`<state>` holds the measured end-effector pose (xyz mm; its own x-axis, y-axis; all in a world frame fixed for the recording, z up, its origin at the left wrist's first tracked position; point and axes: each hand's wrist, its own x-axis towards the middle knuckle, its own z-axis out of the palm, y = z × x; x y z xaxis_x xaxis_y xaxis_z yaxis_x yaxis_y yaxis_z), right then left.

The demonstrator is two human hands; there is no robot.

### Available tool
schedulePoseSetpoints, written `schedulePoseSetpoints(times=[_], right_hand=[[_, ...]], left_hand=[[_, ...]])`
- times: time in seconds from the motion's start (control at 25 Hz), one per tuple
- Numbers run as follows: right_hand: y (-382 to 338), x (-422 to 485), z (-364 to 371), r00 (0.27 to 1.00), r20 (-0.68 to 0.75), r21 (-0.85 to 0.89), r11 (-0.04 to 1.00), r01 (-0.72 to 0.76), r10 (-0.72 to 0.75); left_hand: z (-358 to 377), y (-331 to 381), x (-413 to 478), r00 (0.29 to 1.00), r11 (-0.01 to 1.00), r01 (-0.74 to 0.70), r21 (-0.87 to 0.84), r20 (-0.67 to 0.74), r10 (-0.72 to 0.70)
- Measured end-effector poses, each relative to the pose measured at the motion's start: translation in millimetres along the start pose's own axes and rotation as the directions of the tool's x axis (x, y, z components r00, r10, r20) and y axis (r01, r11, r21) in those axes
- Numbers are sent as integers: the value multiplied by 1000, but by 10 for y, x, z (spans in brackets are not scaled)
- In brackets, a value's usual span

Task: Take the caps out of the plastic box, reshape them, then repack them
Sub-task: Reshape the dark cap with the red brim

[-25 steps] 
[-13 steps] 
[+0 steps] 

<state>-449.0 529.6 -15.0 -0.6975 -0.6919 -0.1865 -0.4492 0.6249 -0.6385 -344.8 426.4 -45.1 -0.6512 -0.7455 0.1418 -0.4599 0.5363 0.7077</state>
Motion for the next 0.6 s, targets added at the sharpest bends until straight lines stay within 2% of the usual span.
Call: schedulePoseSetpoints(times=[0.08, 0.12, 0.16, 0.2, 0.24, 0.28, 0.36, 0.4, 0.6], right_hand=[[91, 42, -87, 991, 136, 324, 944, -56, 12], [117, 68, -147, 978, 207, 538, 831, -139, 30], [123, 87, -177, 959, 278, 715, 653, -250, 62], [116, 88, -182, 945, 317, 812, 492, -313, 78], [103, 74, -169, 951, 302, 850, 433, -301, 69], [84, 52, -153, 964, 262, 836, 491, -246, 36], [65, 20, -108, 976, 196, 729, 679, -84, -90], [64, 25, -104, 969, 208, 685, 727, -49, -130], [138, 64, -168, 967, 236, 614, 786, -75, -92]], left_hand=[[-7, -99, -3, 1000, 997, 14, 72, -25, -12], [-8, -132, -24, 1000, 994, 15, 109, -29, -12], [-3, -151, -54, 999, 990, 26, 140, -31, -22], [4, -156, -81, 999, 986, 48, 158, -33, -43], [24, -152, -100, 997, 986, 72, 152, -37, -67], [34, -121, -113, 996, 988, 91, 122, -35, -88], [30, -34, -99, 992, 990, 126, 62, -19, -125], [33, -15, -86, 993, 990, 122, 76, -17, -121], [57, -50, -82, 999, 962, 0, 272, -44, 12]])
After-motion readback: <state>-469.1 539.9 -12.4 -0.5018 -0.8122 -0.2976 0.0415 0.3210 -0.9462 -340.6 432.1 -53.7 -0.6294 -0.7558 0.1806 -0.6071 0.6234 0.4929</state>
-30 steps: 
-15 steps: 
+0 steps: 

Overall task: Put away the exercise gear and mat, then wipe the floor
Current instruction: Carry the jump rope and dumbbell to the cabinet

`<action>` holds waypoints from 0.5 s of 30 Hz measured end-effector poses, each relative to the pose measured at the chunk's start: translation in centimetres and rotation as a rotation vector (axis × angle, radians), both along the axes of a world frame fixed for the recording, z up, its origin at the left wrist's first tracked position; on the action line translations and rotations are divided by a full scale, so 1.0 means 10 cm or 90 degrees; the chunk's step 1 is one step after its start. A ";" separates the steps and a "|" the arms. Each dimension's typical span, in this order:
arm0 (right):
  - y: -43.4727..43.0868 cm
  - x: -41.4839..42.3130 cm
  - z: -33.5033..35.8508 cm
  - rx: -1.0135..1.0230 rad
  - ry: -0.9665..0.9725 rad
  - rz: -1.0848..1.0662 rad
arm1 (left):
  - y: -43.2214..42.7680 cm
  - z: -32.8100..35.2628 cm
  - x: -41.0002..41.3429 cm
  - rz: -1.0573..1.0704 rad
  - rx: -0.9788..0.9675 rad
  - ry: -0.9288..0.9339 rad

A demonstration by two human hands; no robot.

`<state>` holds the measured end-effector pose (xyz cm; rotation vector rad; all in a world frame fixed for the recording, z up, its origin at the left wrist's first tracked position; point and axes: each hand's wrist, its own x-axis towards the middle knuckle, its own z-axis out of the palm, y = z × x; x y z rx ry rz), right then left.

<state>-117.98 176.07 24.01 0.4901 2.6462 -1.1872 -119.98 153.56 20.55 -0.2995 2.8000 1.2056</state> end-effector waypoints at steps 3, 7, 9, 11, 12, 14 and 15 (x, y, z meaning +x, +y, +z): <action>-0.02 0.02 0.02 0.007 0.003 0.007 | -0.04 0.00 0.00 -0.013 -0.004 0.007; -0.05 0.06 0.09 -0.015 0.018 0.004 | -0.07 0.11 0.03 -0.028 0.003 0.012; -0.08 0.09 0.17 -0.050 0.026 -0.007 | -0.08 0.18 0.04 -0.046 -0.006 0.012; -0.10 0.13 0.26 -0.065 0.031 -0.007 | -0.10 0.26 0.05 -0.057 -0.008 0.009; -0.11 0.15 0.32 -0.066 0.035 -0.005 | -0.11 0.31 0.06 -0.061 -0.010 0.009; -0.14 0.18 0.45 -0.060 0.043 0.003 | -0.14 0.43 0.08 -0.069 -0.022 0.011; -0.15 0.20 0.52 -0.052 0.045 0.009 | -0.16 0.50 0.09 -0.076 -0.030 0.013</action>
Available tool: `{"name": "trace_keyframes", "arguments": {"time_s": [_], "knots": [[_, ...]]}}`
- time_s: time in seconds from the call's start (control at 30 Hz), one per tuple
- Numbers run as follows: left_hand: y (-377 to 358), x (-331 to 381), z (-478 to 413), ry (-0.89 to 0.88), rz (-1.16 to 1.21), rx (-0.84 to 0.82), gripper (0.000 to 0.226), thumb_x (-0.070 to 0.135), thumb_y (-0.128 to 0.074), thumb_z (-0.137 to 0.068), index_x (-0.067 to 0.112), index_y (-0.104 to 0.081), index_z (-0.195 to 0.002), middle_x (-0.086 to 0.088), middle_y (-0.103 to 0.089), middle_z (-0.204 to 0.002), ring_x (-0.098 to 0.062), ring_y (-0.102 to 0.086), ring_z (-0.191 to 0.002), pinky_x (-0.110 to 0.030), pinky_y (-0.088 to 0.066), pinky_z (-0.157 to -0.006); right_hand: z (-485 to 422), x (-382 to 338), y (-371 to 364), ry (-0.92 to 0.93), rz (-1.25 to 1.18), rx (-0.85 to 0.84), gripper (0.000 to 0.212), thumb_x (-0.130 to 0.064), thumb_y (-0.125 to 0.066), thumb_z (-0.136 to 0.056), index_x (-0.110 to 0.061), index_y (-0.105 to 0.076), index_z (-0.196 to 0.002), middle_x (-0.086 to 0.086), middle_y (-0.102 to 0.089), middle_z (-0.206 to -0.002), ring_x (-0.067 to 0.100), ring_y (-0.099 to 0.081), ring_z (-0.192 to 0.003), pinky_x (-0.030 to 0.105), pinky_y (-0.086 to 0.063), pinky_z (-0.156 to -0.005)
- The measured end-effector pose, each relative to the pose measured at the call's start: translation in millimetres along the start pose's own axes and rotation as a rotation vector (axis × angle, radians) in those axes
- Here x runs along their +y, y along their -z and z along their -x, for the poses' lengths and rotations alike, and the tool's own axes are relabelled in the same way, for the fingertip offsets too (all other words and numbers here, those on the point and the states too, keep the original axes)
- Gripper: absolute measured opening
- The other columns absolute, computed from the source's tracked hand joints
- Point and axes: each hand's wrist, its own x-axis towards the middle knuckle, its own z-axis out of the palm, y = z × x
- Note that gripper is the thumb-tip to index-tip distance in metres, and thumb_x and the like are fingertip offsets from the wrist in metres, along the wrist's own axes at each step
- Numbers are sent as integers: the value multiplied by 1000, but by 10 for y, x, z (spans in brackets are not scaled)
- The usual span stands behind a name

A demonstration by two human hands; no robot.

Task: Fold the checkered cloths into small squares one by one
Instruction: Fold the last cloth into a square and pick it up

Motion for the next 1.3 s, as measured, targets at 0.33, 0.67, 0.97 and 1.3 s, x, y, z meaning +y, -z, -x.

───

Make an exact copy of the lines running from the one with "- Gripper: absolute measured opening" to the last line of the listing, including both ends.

- Gripper: absolute measured opening
- The other columns absolute, computed from the source's tracked hand joints
- Point and axes: each hand's wrist, its own x-axis towards the middle knuckle, its own z-axis out of the palm, y = z × x
- Note that gripper is the thumb-tip to index-tip distance in metres, and thumb_x and the like are fingertip offsets from the wrist in metres, along the wrist's own axes at each step
- Numbers are sent as integers: the value multiplied by 1000, but by 10 for y, x, z (spans in brackets are not scaled)
- The usual span stands behind a name

A demonstration by two human hands; no robot.

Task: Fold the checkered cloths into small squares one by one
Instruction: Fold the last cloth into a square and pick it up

Motion for the next 1.3 s, as measured, targets at 0.33, 0.67, 0.97 and 1.3 s, x, y, z meaning +y, -z, -x.

The given output is the complete response.